#### Action item
Search the material below for the word "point". Copy every line that has it.

#### Information supplied

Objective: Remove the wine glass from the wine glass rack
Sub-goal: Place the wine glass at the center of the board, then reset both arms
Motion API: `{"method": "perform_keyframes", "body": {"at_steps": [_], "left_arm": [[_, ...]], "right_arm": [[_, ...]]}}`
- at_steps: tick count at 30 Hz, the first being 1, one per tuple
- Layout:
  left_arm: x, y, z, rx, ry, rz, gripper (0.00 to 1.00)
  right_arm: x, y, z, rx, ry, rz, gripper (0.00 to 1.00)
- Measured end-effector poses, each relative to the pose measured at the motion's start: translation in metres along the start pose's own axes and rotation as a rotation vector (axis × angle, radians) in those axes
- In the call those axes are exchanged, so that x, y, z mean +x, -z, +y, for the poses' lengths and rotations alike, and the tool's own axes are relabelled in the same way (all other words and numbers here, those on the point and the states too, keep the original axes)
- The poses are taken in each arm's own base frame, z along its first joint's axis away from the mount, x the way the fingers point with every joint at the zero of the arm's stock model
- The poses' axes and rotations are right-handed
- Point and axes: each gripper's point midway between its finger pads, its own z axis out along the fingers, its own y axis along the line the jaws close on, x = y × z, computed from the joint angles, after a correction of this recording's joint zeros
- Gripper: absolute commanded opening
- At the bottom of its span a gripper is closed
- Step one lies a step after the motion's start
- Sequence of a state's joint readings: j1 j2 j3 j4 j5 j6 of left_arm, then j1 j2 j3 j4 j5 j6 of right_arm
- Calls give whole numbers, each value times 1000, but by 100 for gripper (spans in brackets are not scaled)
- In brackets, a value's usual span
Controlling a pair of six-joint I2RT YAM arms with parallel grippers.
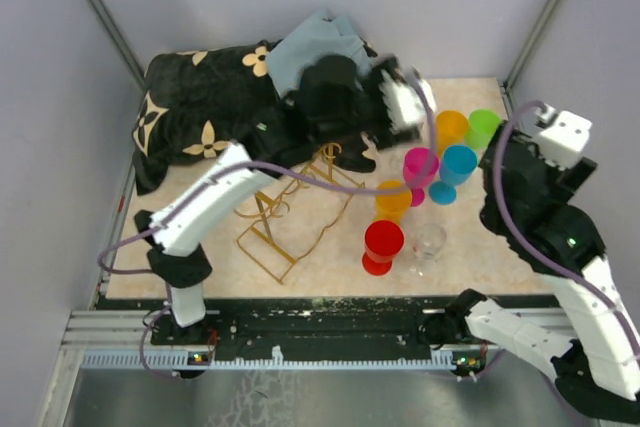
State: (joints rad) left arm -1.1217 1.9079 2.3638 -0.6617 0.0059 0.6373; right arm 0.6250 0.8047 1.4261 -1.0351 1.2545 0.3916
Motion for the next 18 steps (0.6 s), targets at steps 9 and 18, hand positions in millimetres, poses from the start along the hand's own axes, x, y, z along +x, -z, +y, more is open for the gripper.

#### Task solution
- In the call those axes are exchanged, so that x, y, z mean +x, -z, +y, for the poses' lengths and rotations alike, and the tool's own axes are relabelled in the same way (all other words and numbers here, those on the point and the states too, keep the original axes)
- The poses are taken in each arm's own base frame, z along its first joint's axis away from the mount, x the way the fingers point with every joint at the zero of the arm's stock model
- Point and axes: each gripper's point midway between its finger pads, its own z axis out along the fingers, its own y axis along the line the jaws close on, x = y × z, computed from the joint angles, after a correction of this recording's joint zeros

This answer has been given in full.